End the resentment – Finding your Happiness

end the resentmentResentment is a plague that ruins happiness. In fact, not an ounce of happiness can persist when it exists. The truth is; we all harness some form of resentment. Generally it’s towards an enemy in your distant past; someone who has wronged you. Feelings of frustration and anxiety probably form when you think of this person. I’m sure you can think of at least a couple people who’ve wronged you in some way. Often times, the hatred you have for someone lasts well into adulthood. Even though you don’t physically see the person in your adult years you still hang on to the negative feelings he or she dealt you. Prolonged resentment only generates unhappiness. The only way to eliminate it is to deal with your feelings about the situation. This isn’t easy to attain, but with increased effort you can eliminate it altogether. A mindset free from resentment and negativity will allow you to restructure your sense of happiness and regain clarity in your life.

 

Stage 1: This exercise is built in three stages. It requires a direct focus and journaling your past experiences, so get ready for an in-depth experience. In a quiet comfortable place open your journal to a clear page. In fact, pick a page closer to the middle of the journal. This strategy allows you to bury your resentment deep in the pages you’ll probably never see again. Before you start writing anything down you need to get your mind in a relaxed state. (For breathing techniques please see Zero point meditation). With a relaxed mindset and your heart rate at a balanced state try to muster up any negative qualities from your past. Feel free to delve deep into the beginning of your memory. Write down everything that comes to your mind. This exercise may be difficult at first, however with increased practise you’ll become a professional. Try to form a list of ten negative qualities from your past. There’s no specific order for this exercise. Just write it all down.

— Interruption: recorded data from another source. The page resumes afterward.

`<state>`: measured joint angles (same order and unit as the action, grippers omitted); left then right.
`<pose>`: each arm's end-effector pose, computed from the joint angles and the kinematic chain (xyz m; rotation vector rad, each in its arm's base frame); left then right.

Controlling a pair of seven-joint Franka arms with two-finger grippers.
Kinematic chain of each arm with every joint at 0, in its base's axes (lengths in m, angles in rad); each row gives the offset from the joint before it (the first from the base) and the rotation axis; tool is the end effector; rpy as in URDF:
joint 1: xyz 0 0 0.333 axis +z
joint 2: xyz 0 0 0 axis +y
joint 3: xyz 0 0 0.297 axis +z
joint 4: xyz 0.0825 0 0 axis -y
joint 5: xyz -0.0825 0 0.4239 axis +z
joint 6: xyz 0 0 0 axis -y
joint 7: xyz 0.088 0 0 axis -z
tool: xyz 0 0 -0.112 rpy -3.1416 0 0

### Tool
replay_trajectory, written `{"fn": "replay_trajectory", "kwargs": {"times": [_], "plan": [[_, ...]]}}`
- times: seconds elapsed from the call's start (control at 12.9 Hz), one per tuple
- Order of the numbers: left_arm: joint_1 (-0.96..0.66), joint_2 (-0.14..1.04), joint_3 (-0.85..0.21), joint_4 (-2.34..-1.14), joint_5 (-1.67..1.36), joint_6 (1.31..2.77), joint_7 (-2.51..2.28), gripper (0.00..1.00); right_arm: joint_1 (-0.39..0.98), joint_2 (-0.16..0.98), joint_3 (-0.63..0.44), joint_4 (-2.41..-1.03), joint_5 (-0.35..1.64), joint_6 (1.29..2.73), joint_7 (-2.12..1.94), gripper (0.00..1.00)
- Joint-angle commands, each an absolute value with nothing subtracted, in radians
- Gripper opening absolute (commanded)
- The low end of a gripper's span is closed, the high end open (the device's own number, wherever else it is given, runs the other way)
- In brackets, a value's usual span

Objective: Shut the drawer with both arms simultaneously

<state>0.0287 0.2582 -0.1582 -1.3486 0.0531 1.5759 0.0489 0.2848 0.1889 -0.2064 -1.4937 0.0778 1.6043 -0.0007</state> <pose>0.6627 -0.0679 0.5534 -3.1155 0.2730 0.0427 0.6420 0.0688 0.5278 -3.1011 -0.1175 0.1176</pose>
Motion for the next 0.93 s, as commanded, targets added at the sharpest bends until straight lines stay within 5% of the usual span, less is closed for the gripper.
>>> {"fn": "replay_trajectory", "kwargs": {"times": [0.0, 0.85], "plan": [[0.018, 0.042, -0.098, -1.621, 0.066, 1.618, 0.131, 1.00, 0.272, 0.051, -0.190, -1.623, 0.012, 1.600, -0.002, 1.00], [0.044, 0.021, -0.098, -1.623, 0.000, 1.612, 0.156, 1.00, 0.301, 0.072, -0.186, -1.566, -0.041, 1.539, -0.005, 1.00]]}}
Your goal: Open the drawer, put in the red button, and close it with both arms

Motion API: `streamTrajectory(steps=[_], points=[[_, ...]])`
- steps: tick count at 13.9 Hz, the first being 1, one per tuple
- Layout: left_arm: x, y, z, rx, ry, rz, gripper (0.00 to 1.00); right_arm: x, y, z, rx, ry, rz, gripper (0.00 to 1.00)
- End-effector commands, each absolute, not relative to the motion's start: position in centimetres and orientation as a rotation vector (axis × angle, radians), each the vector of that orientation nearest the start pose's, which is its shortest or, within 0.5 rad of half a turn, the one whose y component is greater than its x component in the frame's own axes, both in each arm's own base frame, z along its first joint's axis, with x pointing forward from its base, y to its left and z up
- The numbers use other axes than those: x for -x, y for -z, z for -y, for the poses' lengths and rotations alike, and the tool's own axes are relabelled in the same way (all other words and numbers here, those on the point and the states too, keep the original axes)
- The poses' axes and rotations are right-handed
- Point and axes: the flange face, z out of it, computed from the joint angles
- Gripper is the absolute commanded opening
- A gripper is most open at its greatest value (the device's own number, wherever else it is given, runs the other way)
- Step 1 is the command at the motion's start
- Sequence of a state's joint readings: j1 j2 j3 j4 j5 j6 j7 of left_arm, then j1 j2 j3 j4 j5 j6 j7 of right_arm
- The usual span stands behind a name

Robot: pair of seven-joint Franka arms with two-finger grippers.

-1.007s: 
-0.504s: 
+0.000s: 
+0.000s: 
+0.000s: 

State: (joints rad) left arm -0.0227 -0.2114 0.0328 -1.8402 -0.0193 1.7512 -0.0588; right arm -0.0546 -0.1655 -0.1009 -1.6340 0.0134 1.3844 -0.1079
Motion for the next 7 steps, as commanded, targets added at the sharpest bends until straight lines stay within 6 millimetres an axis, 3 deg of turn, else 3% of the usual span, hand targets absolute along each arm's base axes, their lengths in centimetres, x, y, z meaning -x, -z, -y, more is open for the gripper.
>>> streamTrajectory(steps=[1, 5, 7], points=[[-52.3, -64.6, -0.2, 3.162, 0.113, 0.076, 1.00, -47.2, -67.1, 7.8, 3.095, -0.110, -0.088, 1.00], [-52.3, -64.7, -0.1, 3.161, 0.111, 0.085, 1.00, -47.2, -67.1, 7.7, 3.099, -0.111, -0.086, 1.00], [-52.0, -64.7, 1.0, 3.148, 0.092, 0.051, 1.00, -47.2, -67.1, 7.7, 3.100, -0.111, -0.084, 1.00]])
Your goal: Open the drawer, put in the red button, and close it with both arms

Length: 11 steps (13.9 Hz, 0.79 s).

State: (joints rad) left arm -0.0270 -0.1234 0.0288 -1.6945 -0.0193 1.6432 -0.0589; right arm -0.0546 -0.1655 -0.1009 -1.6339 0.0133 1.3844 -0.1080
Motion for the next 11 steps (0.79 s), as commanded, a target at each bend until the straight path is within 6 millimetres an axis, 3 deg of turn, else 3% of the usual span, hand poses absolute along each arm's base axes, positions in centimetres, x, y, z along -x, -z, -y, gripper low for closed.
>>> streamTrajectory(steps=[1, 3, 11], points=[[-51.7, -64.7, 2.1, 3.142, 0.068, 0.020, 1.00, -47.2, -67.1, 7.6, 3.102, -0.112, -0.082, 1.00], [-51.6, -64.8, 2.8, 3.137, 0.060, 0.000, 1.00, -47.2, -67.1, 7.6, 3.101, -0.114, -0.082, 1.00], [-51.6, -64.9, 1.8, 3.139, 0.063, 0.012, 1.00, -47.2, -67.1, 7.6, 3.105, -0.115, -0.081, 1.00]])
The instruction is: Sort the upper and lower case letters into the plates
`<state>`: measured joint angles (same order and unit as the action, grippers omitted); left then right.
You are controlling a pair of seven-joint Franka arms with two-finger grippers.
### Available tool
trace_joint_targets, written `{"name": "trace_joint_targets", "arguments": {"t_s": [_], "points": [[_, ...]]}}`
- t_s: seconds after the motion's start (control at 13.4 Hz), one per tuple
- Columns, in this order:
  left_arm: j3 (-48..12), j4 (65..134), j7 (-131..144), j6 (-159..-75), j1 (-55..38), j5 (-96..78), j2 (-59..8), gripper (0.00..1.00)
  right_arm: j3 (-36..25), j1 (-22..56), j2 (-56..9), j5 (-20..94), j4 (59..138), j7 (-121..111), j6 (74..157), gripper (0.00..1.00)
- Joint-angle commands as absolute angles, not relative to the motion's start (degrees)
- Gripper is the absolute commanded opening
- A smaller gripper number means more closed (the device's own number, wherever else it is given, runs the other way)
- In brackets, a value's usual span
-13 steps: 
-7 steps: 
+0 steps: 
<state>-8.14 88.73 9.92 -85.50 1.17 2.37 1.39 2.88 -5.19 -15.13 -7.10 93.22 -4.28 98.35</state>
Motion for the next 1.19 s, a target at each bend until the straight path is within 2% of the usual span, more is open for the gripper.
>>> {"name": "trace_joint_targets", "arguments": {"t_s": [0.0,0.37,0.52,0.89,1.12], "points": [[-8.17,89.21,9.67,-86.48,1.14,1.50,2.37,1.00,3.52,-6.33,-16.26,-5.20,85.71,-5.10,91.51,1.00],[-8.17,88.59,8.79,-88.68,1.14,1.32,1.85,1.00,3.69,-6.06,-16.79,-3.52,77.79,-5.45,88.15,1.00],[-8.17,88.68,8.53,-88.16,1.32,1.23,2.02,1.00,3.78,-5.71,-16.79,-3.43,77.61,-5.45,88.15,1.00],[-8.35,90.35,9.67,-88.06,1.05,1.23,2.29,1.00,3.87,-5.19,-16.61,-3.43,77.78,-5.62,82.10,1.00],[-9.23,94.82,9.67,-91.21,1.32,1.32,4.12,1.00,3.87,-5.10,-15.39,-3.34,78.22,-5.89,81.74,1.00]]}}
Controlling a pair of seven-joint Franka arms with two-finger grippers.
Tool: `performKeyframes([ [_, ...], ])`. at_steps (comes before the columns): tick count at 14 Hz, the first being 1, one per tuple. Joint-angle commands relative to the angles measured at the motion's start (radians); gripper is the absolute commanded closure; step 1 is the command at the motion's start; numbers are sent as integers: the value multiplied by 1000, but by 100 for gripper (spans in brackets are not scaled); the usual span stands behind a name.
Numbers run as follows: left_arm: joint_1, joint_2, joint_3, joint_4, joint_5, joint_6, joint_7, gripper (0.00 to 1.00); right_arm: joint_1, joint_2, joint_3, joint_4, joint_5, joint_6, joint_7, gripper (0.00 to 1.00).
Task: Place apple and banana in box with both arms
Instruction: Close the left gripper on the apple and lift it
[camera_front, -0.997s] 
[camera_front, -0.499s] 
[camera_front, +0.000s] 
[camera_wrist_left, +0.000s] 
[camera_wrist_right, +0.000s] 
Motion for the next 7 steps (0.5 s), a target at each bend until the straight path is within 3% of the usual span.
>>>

To speed up the process you might want to ask yourself the following questions: Which friends have wronged me? Who has wronged me within my family? When did I feel let down in my past? Try to think of specific instances where you remember being extremely upset with the outcome. Write down each experience in point form, nothing more. When you write in point form you’re able to focus on a variety of instances rather than just one specific. This exercise may take some time. Don’t rush yourself. You may choose to move onto Stage 2 of this exercise after you’ve completed your list of ten, or you can choose to take a break and come back to Stage 2 another day.

 

Stage 2: When you’ve listed ten instances of resentment you can move onto this stage. This stage allows you to delve into each experience individually. In order to eliminate the negatives qualities in your life you’ll need a direct focus on each specific issue.

This stage is the most in-depth part of the exercise. Please understand that you’ll need to enlist a great deal of time into it. During this portion of the exercise you’ll gain incredible insight about yourself. As you read through your ten issues you’ll realize there’s a lot of work ahead to relieve the hostility that surrounds you. The good news is; you’ve already started the process to enlightenment. With a clear perspective on positive change you’re destined for happiness, as long as you stay determined to complete this exercise.

Sometimes the relief from this exercise is enough for to some to make instant change. When you’re able to see how long an issue has been standing in the way of your happiness your motivation rises. This is where the magic happens.

Before you start this phase you’ll want to do some breathing exercises to bring your mind to a relaxed state. Once this is accomplished take a look at your list of ten resentments. Pick one from the list and then turn the page. I want to make sure you’re only focusing on one specific issue at a time. More than that will cloud your mind.

Label a page in your journal whatever you have titled your resentment. Underneath the title I want you to start writing its story. Write with as much detail as possible, and try to delve deep into your inner emotions when writing this. I want you to envision yourself reliving the experience altogether. Re imagine what it was like going through the experience. How did you feel? What emotions played in your heart? Who was there and what was said, or not said? Were you let down? If so, how were you let down? I want you to gain as clear perspective of the situation as possible so you can see exactly what triggered the resentment in the first place.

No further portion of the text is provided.